(INPUT Opens)
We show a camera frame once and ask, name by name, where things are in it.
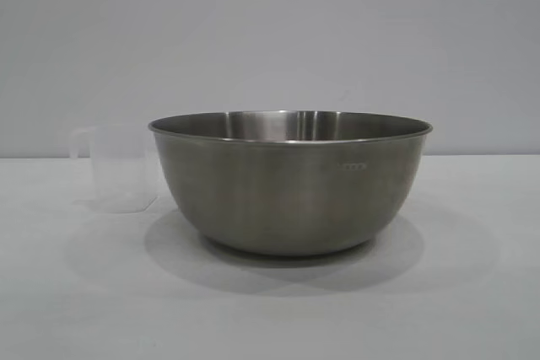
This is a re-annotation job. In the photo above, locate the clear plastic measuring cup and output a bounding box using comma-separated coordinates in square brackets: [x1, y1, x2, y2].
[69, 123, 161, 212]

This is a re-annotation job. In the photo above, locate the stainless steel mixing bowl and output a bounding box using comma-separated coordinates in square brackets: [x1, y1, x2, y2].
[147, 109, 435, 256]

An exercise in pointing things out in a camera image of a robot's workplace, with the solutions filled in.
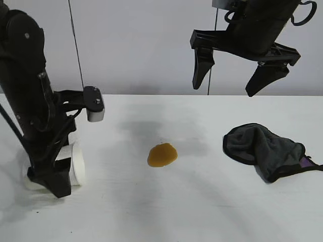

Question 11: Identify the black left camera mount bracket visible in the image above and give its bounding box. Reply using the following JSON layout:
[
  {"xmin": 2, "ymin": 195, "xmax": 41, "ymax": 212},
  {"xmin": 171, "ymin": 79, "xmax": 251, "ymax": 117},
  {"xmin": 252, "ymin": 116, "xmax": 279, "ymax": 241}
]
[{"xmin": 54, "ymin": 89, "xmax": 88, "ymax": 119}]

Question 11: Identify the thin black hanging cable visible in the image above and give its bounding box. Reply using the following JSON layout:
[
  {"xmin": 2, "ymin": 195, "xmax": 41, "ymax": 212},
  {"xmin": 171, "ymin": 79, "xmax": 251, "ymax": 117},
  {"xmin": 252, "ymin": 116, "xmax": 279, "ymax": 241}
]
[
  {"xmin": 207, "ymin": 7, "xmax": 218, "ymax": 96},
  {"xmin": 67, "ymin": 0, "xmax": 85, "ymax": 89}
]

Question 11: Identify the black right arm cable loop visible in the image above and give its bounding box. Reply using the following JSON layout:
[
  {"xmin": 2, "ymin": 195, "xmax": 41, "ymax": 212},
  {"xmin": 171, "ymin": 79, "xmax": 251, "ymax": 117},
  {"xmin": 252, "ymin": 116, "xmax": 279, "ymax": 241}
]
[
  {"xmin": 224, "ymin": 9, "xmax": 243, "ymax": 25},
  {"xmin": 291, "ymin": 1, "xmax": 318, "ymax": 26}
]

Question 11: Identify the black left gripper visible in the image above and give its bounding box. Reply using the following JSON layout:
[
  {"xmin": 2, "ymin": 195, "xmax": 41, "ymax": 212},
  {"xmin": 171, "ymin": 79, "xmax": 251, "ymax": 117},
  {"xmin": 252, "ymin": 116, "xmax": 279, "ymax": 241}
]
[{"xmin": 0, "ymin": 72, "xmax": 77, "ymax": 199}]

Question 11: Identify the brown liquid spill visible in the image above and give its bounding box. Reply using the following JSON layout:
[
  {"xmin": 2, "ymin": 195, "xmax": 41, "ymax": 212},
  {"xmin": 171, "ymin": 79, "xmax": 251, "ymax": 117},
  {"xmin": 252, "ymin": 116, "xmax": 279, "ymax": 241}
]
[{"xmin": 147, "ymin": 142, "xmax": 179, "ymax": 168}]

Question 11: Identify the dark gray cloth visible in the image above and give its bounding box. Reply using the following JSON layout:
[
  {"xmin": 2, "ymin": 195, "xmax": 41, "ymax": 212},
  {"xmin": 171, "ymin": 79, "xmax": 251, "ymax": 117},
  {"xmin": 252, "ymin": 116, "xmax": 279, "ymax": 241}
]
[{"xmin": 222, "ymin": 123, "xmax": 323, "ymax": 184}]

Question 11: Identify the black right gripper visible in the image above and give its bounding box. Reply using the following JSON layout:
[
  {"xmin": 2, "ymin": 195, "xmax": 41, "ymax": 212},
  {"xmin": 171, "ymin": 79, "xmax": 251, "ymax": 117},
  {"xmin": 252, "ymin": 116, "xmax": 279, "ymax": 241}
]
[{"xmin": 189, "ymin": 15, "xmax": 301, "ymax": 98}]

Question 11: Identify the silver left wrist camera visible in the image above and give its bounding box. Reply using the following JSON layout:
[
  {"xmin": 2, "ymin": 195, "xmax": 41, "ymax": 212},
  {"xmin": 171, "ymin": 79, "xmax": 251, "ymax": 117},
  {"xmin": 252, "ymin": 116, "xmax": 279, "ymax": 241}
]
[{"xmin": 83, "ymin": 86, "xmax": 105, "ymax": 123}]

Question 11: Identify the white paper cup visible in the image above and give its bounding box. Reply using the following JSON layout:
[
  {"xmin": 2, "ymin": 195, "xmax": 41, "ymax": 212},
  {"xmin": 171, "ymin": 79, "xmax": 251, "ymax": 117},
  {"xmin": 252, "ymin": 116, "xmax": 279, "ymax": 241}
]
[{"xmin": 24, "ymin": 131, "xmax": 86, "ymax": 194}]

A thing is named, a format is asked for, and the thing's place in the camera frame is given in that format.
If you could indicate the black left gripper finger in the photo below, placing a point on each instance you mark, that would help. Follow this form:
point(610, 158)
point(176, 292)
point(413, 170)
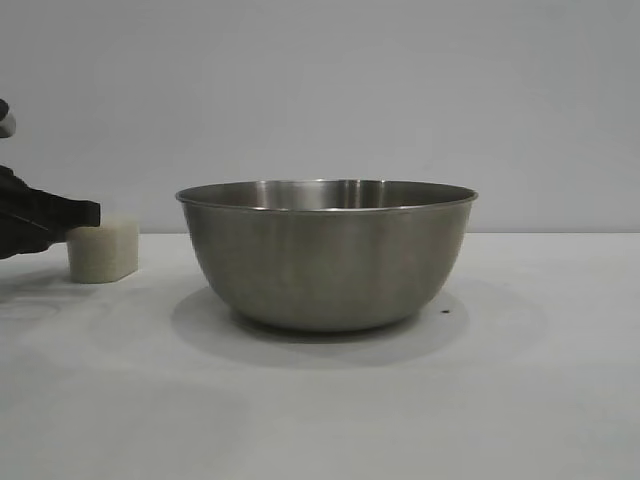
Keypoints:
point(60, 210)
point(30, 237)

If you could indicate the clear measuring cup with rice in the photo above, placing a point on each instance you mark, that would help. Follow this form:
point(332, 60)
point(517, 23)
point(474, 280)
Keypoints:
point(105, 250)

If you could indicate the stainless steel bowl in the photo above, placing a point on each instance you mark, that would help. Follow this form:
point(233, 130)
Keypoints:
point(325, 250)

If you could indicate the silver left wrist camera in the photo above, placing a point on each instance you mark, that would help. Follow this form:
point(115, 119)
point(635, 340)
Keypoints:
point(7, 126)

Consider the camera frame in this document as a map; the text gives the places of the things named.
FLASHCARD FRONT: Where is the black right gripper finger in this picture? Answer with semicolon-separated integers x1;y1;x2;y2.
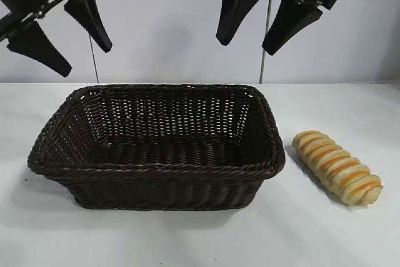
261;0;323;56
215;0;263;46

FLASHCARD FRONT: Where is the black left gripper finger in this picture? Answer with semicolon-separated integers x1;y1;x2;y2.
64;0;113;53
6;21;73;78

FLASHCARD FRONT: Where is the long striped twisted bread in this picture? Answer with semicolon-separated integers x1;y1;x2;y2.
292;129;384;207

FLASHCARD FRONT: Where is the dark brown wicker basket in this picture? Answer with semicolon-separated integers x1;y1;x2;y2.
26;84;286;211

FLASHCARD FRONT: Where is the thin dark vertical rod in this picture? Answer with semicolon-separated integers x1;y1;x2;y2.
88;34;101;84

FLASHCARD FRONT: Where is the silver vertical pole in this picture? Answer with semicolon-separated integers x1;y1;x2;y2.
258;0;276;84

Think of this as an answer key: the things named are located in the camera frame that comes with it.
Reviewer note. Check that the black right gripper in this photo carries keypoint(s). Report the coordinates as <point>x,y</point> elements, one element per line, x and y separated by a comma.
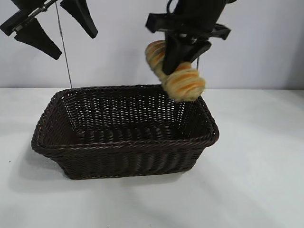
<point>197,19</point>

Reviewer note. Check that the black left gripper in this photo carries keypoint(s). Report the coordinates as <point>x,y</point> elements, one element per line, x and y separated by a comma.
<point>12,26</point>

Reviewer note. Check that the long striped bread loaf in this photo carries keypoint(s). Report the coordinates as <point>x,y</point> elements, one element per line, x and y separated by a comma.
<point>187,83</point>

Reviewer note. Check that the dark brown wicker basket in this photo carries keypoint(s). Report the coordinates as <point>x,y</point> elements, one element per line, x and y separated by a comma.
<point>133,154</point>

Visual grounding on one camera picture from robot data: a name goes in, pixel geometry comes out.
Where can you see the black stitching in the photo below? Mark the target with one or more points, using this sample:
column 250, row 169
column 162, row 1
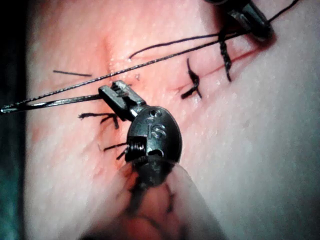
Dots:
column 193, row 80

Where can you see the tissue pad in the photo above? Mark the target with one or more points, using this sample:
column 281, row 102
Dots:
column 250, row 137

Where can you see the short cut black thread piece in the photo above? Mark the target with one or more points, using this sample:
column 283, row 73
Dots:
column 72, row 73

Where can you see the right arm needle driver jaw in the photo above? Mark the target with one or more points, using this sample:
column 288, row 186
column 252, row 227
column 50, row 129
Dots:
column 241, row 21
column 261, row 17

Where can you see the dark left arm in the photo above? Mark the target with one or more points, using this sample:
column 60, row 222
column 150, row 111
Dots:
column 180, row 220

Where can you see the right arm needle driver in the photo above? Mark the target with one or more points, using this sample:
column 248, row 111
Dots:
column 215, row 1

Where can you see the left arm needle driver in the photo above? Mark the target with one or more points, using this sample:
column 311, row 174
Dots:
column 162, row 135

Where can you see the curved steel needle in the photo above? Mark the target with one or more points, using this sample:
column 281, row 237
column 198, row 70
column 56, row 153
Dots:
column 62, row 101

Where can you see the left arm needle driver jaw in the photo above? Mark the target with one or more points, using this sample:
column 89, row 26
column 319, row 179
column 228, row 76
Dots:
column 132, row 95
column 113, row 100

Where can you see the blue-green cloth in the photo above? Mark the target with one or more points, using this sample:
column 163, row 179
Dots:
(INPUT Closes)
WHAT THIS TASK INVOLVES → Look above for the line with "Reviewer note. Check that the long" and the line with "Where can you see the short", then copy exactly the lines from the first through the second, both kept, with no pictures.

EXERCISE RESULT →
Reviewer note. Check that the long striped bread loaf in this photo carries keypoint(s). Report the coordinates as <point>x,y</point> elements, one element per line, x and y separated by a comma.
<point>187,83</point>

Reviewer note. Check that the dark brown wicker basket in this photo carries keypoint(s). Report the coordinates as <point>x,y</point> elements, one element per line, x and y separated by a comma.
<point>133,154</point>

Visual grounding on one camera picture from robot data: a name goes in, pixel geometry comes out.
Where can you see the black stitching in the photo below? Mark the target with one or more points, using this sample:
column 250, row 169
column 162, row 1
Dots:
column 193, row 80

Where can you see the tissue pad in the photo above? Mark the target with one or more points, using this sample:
column 281, row 102
Dots:
column 250, row 137

Where can you see the short cut black thread piece in the photo above? Mark the target with one or more points, using this sample:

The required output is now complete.